### Problem description
Search the data below for the word "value" and copy each line that holds it.

[Dataset entries]
+++
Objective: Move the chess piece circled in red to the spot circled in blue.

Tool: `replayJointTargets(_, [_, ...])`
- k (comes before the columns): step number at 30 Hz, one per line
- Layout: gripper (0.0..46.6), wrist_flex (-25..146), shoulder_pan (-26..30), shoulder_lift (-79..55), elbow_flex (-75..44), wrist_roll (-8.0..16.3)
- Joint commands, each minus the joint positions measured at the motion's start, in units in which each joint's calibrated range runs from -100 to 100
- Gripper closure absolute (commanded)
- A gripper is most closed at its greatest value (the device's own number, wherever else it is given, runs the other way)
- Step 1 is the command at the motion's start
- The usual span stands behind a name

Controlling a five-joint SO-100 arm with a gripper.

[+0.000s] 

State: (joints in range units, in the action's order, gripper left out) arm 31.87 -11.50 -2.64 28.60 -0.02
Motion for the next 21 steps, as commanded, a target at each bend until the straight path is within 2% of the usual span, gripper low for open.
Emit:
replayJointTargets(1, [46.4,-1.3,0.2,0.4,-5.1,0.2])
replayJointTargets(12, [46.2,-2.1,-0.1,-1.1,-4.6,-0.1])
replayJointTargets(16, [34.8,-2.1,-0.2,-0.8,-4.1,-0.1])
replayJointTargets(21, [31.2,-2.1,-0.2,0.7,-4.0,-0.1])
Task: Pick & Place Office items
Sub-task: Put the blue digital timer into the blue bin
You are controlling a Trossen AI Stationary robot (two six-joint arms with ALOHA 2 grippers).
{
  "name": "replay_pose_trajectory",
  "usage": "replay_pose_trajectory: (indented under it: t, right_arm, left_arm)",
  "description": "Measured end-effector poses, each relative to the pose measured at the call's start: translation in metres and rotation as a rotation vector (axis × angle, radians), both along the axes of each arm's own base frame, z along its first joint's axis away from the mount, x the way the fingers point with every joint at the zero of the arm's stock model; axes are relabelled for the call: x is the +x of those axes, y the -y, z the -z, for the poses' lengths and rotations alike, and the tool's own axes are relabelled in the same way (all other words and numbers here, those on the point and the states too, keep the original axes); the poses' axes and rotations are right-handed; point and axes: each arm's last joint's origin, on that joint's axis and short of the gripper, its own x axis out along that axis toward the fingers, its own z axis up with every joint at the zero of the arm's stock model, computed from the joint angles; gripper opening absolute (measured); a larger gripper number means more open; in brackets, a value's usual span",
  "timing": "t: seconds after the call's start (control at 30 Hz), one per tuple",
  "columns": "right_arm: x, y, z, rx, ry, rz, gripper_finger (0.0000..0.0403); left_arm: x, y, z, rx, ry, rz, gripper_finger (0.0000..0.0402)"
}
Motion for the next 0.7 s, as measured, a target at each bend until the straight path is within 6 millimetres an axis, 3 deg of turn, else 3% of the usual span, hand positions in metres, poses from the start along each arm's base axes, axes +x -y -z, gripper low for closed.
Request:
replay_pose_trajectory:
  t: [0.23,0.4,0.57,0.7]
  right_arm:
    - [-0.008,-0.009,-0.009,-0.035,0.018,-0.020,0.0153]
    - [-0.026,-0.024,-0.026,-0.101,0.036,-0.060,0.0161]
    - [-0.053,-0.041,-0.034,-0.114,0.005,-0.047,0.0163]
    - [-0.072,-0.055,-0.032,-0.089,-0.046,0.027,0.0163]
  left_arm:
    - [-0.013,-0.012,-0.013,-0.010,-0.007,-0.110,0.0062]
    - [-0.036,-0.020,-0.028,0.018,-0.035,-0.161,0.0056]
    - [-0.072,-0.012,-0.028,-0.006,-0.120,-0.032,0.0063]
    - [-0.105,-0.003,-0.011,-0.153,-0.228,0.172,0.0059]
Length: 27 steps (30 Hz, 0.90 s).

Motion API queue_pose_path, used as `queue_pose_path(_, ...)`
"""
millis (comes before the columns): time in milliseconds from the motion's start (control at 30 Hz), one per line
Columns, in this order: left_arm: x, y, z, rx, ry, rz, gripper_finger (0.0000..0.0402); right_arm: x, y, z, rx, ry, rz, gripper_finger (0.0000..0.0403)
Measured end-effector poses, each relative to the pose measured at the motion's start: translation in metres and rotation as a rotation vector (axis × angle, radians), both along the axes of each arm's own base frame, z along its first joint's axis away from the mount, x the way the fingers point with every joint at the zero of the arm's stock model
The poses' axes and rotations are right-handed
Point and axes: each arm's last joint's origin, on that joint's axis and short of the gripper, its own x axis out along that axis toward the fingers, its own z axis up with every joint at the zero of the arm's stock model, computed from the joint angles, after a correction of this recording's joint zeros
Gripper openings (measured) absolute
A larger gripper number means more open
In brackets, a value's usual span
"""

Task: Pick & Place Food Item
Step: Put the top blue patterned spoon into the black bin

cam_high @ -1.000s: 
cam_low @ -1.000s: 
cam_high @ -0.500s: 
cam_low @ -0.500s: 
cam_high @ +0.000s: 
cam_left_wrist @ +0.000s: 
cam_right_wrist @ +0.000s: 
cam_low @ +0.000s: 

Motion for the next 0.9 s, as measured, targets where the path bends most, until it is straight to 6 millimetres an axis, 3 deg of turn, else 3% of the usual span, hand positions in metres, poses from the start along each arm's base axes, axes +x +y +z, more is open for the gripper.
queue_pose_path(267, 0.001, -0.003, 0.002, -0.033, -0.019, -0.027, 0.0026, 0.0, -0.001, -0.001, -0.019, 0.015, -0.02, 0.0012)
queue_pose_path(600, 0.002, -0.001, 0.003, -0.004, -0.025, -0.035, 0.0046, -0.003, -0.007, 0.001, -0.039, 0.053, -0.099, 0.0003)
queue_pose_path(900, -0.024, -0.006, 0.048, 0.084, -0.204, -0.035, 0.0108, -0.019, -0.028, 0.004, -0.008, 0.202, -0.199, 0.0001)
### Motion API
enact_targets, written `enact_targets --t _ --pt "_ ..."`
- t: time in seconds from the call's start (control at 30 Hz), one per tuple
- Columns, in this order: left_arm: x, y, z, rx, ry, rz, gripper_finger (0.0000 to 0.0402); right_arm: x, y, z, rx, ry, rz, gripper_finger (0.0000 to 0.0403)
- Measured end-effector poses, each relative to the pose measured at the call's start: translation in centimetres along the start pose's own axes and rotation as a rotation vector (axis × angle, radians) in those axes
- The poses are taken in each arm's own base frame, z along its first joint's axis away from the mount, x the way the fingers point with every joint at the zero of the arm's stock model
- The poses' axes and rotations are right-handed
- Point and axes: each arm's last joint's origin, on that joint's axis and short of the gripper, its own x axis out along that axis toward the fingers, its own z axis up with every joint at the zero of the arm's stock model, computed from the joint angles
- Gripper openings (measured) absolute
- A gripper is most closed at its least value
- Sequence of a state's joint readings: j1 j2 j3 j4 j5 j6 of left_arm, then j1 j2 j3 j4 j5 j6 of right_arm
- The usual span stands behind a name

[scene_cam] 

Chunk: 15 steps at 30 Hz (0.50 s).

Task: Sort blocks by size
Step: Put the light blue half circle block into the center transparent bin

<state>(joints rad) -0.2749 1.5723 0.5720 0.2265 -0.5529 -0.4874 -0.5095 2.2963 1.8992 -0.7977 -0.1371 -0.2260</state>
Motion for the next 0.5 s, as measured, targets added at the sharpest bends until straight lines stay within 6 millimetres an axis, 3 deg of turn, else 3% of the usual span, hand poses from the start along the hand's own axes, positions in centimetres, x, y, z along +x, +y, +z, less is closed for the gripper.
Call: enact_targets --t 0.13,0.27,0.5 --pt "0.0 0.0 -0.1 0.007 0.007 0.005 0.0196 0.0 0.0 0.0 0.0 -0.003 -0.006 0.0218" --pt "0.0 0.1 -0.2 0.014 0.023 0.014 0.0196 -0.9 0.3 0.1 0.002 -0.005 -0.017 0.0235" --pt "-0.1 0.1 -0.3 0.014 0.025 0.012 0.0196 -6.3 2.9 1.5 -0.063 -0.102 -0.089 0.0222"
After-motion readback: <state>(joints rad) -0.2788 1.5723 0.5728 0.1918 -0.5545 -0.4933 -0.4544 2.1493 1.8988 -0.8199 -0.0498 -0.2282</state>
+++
### Response to this task
- A gripper is most closed at its greatest value (the device's own number, wherever else it is given, runs the other way)
  "description": "Measured end-effector poses, each relative to the pose measured at the call's start: translation in metres and rotation as a rotation vector (axis × angle, radians), both along the axes of each arm's own base frame, z along its first joint's axis away from the mount, x the way the fingers point with every joint at the zero of the arm's stock model; axes are relabelled for the call: x is the +x of those axes, y the -y, z the -z, for the poses' lengths and rotations alike, and the tool's own axes are relabelled in the same way (all other words and numbers here, those on the point and the states too, keep the original axes); the poses' axes and rotations are right-handed; point and axes: each arm's last joint's origin, on that joint's axis and short of the gripper, its own x axis out along that axis toward the fingers, its own z axis up with every joint at the zero of the arm's stock model, computed from the joint angles; gripper opening absolute (measured); a larger gripper number means more open; in brackets, a value's usual span",
In brackets, a value's usual span
- A gripper is most closed at its least value

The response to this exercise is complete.